While nobody would describe the band’s music as happy, its intensity didn’t do anything to dampen the good vibes that were abundant before the show. More experienced moshers were helping the weaker ones up off the ground. Several men — and one woman — were testing the bounds of public indecency by removing their shirts and waving them around their heads M.L. Carr-style. One concert-goer landed on his head after being tossed over the front rail and was consequently dragged by security to the back of the floor. By the time he made it there, he was screaming the chorus of “Mandatory Suicide” with a massive grin plastered across his face. 

Even the band, except for King — who is downright terrifying at all times — seemed to be having a ball. Ayara joked with the audience about karma “being a bitch” before asking them to scream the intro to “Payback” and Holt was constantly hamming it up on the right side of the stage while wearing a shirt that read “Kill the Kardashians.”

At no point though did they stop rocking. They careened through 10 of the 12 albums in their legendary discography including a heavy focus on their iconic twosome of albums from the late-’80s, Reign in Blood and South of Heaven. The former drew a particularly warm reception from the audience, especially when the band whipped out “Raining Blood,” the album’s closing track and the band’s most popular song.

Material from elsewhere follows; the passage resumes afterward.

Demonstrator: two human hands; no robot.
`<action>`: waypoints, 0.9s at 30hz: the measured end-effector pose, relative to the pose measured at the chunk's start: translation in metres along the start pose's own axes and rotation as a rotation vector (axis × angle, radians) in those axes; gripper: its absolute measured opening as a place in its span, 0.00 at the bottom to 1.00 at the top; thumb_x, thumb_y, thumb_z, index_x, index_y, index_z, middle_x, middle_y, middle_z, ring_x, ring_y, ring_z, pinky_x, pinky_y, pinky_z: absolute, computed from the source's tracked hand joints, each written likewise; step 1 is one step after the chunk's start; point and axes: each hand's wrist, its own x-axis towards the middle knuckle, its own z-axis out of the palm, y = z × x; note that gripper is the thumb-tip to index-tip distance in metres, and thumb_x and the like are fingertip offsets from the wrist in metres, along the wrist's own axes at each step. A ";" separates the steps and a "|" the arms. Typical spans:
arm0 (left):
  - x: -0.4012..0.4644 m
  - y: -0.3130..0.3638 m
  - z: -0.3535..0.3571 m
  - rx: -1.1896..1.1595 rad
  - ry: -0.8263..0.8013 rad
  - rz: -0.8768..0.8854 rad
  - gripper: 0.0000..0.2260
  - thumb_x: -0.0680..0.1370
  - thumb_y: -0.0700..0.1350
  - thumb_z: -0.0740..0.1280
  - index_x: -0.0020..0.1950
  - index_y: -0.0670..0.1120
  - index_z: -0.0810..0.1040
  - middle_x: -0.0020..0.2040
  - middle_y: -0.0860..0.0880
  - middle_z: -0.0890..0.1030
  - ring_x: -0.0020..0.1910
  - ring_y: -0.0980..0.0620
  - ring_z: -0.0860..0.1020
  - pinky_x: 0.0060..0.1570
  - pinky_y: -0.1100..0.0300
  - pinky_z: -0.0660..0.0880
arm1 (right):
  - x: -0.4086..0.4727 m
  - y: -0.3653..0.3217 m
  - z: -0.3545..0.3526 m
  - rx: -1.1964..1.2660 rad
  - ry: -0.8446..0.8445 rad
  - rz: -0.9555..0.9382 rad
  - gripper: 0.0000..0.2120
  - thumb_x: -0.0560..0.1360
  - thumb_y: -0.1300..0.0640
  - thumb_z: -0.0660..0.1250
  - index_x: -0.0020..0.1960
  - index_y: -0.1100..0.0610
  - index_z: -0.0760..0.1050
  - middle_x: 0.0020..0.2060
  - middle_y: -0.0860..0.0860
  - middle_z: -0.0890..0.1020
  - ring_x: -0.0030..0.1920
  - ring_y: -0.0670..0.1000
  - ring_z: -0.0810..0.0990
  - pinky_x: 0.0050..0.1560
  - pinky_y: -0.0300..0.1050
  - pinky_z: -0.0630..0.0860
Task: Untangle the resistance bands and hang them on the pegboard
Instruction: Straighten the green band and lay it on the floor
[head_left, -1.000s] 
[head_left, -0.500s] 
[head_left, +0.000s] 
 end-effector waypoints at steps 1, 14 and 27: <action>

After performing a vicious version of “Angel of Death,” the members made their way around the stage, flicking picks, tossing drumsticks, and holding up the sign of the horns. Ayara, even more than the other members, appeared to be taking in the moment. He made his way from side-to-side gazing longingly at the small army of fans that turned out on a school night to see his band for the last time.

“I’m now realizing what an important part of my life you were,” he said to the audience. “I’m gonna miss you guys.” And with that, he shuffled off the stage while the audience shouted “Slllaaaayyyerrr!” in the most hospitable way possible.